Revenues for our deepwater segment increased $50.9 million, or 13%, for the six months ended June 30, 2009 over the comparable period in 2008. The increase in revenues is primarily due to higher contracted dayrates for the Pride Angola, the Pride Brazil and the Pride Carlos Walter, which collectively contributed approximately $68 million of incremental revenues over the comparable period in 2008. This increase in revenues was partially offset by the decreased revenue from the Pride Rio de Janeiro, which worked at a higher average dayrate in 2008 as a result of a short-term assignment, and the decreased utilization of the Pride Africa and the Pride North America, which experienced a decrease in the number of days worked of 22 and 10 days, respectively. Primarily as a result of these factors, average daily revenues increased 17% for the six months ended June 30, 2009 over the comparable period in 2008. Earnings from operations increased $32.9 million, or 17%, for the six months ended June 30, 2009 over the comparable period in 2008 due to the increase in revenues, partially offset by an increase in total labor costs for our rig crews as well as an increase in repair and maintenance costs for our rigs. Utilization decreased to 93% for the six months ended June 30, 2009 as compared to 96% for the three months ended March 31, 2008 primarily due to the decreased utilization of the Pride Africa and the Pride North America.
Midwater
Revenues for our midwater segment increased $32.9 million, or 41%, for the three months ended June 30, 2009 over the comparable period in 2008. The Pride Mexico, which commenced a five-year contract in Brazil beginning in July 2008, contributed an incremental $22.9 million of revenues in the second quarter of 2009 as a result of earning no revenues in the comparable period in 2008 as it was in the shipyard. The increase in revenues was also due to the increased utilization of the Sea Explorer and the Pride South Atlantic, which worked 57 more days during the 2009 period as a result of less shipyard time. In addition, dayrates for the Sea Explorer increased at the beginning of 2009 pursuant to the terms of its current contract.
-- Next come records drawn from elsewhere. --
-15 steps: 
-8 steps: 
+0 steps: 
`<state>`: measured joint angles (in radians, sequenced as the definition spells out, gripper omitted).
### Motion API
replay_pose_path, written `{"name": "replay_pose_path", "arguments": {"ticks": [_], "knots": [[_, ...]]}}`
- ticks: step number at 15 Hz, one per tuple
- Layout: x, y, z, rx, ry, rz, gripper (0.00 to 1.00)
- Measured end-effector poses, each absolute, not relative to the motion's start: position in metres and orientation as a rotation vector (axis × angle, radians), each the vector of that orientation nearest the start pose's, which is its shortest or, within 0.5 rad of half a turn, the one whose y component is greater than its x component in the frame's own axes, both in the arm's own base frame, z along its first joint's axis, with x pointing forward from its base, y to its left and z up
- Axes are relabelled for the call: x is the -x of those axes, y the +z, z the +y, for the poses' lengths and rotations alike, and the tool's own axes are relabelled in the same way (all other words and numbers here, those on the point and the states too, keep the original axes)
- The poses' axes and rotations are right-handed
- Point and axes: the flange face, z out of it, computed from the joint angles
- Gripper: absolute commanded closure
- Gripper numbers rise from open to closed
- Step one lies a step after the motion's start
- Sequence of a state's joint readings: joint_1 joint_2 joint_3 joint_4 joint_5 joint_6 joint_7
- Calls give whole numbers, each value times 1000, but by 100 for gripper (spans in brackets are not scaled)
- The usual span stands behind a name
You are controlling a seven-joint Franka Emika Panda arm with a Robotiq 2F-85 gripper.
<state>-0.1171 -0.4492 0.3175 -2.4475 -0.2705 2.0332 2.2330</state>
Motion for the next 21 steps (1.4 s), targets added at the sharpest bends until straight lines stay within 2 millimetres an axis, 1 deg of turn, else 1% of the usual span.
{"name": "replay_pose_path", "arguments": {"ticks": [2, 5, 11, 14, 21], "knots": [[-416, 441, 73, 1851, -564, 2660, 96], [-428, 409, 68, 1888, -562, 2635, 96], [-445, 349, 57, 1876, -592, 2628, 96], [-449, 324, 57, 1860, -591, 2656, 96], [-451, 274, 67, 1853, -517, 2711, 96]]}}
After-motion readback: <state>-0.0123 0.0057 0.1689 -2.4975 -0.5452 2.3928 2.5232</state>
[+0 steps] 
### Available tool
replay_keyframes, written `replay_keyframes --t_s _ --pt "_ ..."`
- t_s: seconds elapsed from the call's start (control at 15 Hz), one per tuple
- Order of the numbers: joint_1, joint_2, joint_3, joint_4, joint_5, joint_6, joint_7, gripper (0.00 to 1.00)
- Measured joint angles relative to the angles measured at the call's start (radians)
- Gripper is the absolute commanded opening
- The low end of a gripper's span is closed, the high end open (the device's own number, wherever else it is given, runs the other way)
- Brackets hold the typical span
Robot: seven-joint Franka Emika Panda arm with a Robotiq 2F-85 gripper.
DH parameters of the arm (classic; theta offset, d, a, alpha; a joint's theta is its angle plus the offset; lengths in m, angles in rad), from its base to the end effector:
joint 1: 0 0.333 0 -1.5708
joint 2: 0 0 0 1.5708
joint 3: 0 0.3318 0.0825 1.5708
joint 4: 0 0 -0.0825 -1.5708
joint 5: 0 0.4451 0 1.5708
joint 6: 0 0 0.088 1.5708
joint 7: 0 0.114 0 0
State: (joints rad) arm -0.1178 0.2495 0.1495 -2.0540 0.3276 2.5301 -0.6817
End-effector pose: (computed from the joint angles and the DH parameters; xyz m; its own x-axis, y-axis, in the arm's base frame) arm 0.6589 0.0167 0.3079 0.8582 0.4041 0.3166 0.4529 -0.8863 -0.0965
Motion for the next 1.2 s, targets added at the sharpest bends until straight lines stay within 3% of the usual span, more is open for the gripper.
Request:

The increase in revenues during the second quarter of 2009 was partially offset by the Pride Venezuela, which earned no dayrate during the quarter as a result of unplanned repairs and the subsequent agreement with the customer to terminate its current contract. Average daily revenues increased 17% for the three months ended June 30, 2009 over the comparable period in 2008. Earnings from operations increased $17.4 million, or 87%, for the three months ended June 30, 2009 over the comparable period in 2008 due to the increase in revenues partially offset by increased costs for our rig crews. Utilization increased to 82% for the three months ended June 30, 2009 from 68% for the three months ended June 30, 2008 primarily due to the increased utilization of the Pride Mexico, the Pride South Seas and the Sea Explorer.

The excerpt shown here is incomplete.